Deep orthogonal decomposition: a continuously adaptive neural network approach to model order reduction of parametrized partial differential equations

Abstract We develop a novel deep learning technique, termed deep orthogonal decomposition (DOD), for dimensionality reduction and reduced order modeling of parameter-dependent partial differential equations. The approach involves constructing a deep neural network model that approximates the solution manifold using a continuously adaptive local basis. In contrast to global methods, such as proper orthogonal decomposition (POD), this adaptivity allows the DOD to mitigate the Kolmogorov barrier when dealing with space-interacting parameters, making the approach applicable to a wide spectrum of parametric problems.

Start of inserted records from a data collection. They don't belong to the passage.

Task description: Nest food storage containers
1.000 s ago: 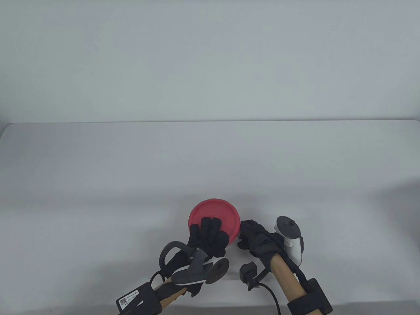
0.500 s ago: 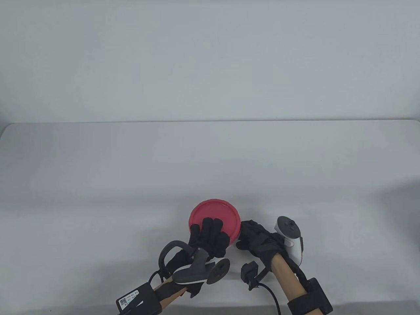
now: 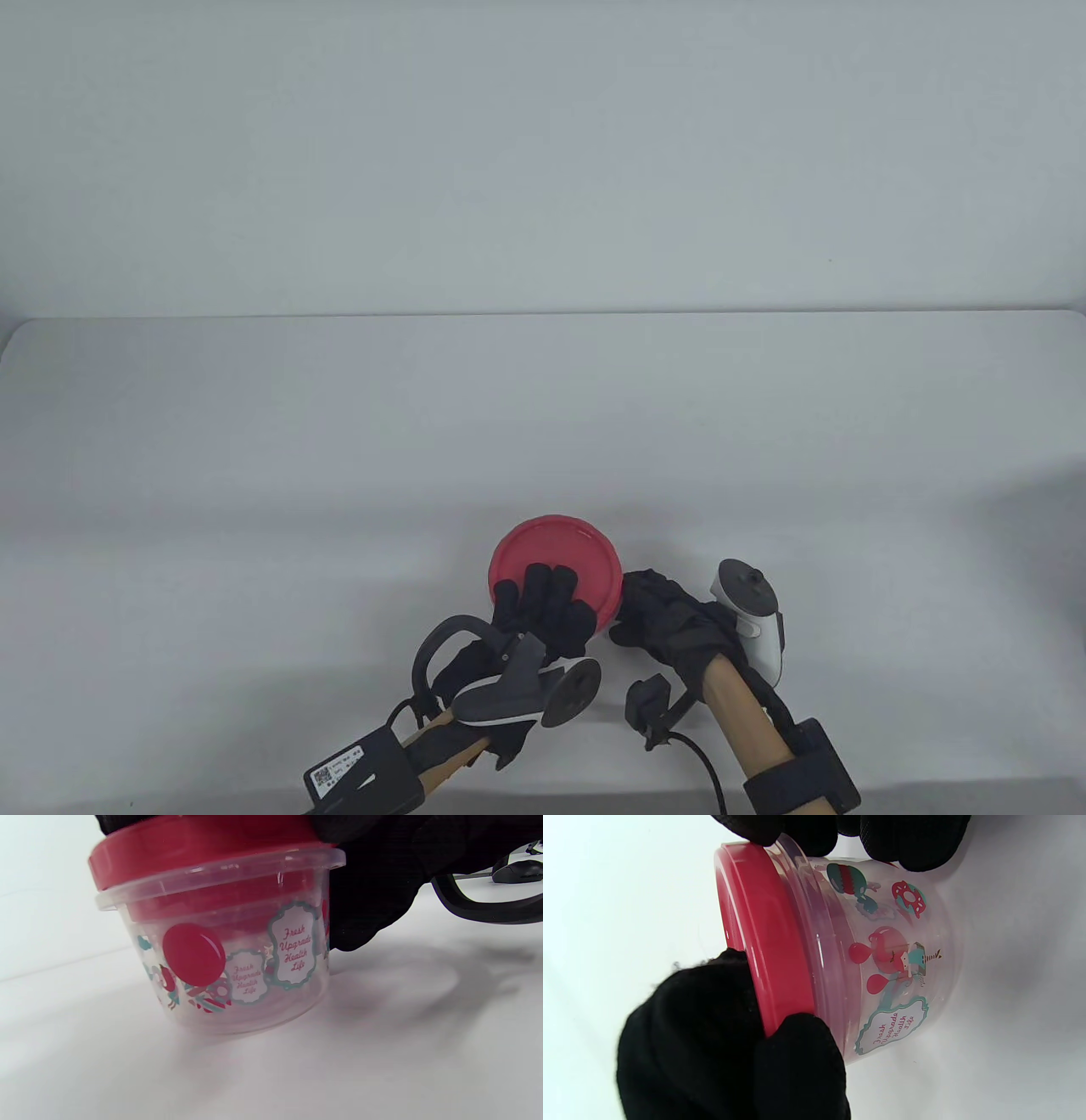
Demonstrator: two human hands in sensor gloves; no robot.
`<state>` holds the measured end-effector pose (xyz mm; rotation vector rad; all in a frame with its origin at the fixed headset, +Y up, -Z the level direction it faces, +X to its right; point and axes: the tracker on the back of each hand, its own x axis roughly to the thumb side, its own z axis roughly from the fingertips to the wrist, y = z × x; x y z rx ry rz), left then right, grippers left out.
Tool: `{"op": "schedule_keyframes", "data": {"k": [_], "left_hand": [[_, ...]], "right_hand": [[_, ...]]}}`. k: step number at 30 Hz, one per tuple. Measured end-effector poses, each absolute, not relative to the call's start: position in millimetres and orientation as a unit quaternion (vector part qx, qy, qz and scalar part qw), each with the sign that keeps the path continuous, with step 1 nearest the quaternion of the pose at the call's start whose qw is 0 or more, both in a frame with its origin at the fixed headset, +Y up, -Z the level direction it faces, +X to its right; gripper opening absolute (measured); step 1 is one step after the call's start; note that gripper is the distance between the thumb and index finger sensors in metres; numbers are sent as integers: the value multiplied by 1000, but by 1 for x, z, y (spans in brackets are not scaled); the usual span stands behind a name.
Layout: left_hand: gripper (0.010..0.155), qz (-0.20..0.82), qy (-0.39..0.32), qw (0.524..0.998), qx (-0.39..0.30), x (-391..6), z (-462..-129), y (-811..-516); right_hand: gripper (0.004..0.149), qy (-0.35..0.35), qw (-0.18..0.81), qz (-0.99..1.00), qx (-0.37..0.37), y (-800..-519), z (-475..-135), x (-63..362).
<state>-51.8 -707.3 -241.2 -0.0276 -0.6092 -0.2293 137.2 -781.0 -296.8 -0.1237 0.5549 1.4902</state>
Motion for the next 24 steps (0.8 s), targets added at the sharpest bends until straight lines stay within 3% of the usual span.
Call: {"op": "schedule_keyframes", "data": {"k": [3,9,14,24], "left_hand": [[53,-90,-294,951,-20,-56,-245,-703],[72,-6,-263,960,-95,-63,-265,-704],[71,32,-251,956,-150,-61,-274,-717],[70,-18,-224,964,-145,-45,-269,-718]], "right_hand": [[40,249,697,670,-55,-781,-297,138],[40,248,695,672,-54,-781,-298,138],[40,248,695,673,-53,-781,-298,139],[40,252,701,666,-51,-782,-298,138]]}}
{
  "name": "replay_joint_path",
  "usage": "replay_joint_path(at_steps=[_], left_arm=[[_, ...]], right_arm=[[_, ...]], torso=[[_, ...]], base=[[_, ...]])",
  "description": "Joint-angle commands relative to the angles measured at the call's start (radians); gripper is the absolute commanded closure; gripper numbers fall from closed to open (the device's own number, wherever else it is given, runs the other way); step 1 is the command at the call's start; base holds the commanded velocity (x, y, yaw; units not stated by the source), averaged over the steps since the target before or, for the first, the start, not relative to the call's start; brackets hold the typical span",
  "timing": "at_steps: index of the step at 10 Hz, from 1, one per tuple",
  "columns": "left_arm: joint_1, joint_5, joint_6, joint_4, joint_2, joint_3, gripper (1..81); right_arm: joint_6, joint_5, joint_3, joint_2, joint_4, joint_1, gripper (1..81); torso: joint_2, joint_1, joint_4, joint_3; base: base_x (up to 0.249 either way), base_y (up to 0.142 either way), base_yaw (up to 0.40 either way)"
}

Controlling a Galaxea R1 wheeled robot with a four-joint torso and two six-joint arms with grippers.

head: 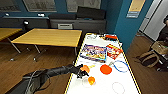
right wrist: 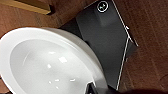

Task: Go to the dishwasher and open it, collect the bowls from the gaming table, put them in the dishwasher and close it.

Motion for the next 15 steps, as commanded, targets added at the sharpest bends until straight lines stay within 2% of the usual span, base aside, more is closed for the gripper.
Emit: replay_joint_path(at_steps=[1, 5, 6, 9, 10, 14, 15], left_arm=[[-0.149, 0.023, -0.001, -0.002, 0.056, -0.041, 1.0], [-0.148, 0.023, -0.001, -0.001, 0.096, -0.055, 1.0], [-0.146, 0.023, -0.001, 0.001, 0.101, -0.056, 1.0], [-0.138, 0.023, -0.001, 0.001, 0.112, -0.069, 1.0], [-0.137, 0.023, 0.001, 0.001, 0.112, -0.069, 1.0], [-0.112, 0.022, 0.001, 0.001, 0.112, -0.072, 1.0], [-0.097, 0.022, 0.005, 0.001, 0.110, -0.076, 81.1]], right_arm=[[-0.006, -0.067, 0.013, -0.031, -0.025, 0.018, 81.1], [-0.006, -0.073, 0.013, -0.031, -0.025, 0.023, 81.1], [-0.006, -0.073, 0.013, -0.031, -0.025, 0.021, 81.1], [-0.006, -0.073, 0.013, -0.029, -0.025, 0.023, 81.1], [-0.006, -0.075, 0.013, -0.029, -0.025, 0.023, 81.1], [-0.006, -0.075, 0.012, -0.028, -0.025, 0.024, 81.1], [-0.006, -0.075, 0.012, -0.028, -0.022, 0.026, 81.1]], torso=[[0.000, 0.000, 0.000, 0.000], [0.000, 0.000, 0.000, 0.000], [0.000, 0.000, 0.000, -0.033], [0.000, 0.000, 0.000, -0.083], [0.000, 0.000, 0.000, -0.052], [0.001, 0.001, 0.000, -0.063], [0.001, 0.001, 0.000, -0.063]], base=[[0.000, 0.000, 0.000], [0.000, 0.000, 0.000], [0.000, 0.000, 0.000], [0.000, 0.000, 0.000], [0.000, 0.000, 0.000], [0.000, 0.000, 0.000], [0.000, 0.000, 0.000]])
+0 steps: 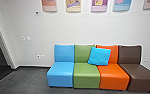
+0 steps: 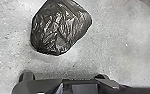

Leveraging this idea, we use the DOD to construct an adaptive alternative to the so-called POD-NN method, here termed DOD-NN. The approach is fully data-driven and non-intrusive but, at the same time, allows for a tight control on error propagation and remains highly interpretable thanks to the rich structure present in the latent space. For this reason, the proposed approach stands out as a valuable alternative to other nonlinear model order reduction techniques, such as those based on deep autoencoders. The methodology is discussed both theoretically and practically, evaluating its performances on problems involving nonlinear PDEs, parametrized geometries, and high-dimensional parameter spaces. Finally, we conclude with a brief discussion on potential applications of the DOD beyond DOD-NN, featuring, for instance, the integration of our approach within intrusive reduced order models such as the reduced basis method.